Problem statement: Which lines of the data hold the word "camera"? Copy all of them.

Dataset excerpt:
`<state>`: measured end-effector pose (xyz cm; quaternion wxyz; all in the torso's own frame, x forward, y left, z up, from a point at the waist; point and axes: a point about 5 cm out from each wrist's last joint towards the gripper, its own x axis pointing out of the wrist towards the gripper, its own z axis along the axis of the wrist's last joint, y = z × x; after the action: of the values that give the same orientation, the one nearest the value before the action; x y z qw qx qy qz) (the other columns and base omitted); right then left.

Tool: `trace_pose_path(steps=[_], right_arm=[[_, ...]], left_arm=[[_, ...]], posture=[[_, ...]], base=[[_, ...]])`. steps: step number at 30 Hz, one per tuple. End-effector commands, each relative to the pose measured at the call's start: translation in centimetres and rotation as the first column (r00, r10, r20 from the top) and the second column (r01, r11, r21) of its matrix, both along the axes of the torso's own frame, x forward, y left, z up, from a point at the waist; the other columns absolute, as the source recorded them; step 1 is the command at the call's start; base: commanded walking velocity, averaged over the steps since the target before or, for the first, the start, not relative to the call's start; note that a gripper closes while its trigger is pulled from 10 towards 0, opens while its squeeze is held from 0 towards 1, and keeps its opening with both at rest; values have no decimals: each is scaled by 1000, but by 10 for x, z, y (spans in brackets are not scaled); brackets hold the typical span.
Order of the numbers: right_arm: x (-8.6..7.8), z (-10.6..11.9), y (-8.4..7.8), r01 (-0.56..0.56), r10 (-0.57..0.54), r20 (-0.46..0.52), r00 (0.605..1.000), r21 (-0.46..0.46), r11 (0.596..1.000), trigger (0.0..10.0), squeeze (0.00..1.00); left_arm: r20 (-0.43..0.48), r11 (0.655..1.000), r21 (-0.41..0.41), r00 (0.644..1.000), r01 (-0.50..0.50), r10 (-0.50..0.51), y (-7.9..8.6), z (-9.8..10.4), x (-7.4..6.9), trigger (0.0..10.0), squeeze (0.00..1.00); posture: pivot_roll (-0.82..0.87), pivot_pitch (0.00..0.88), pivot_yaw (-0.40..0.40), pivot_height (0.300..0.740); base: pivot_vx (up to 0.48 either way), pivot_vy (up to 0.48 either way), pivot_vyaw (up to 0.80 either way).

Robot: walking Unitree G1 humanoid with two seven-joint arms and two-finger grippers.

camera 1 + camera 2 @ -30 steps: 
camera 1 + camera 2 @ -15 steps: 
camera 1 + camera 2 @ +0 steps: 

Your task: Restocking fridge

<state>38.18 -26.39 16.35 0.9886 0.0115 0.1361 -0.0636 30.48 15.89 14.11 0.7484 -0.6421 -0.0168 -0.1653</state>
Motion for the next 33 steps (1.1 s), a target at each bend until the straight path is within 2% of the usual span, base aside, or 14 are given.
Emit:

Response area:
camera 1 + camera 2 @ -30 steps: 
camera 1 + camera 2 @ -15 steps: 
camera 1 + camera 2 @ +0 steps: 

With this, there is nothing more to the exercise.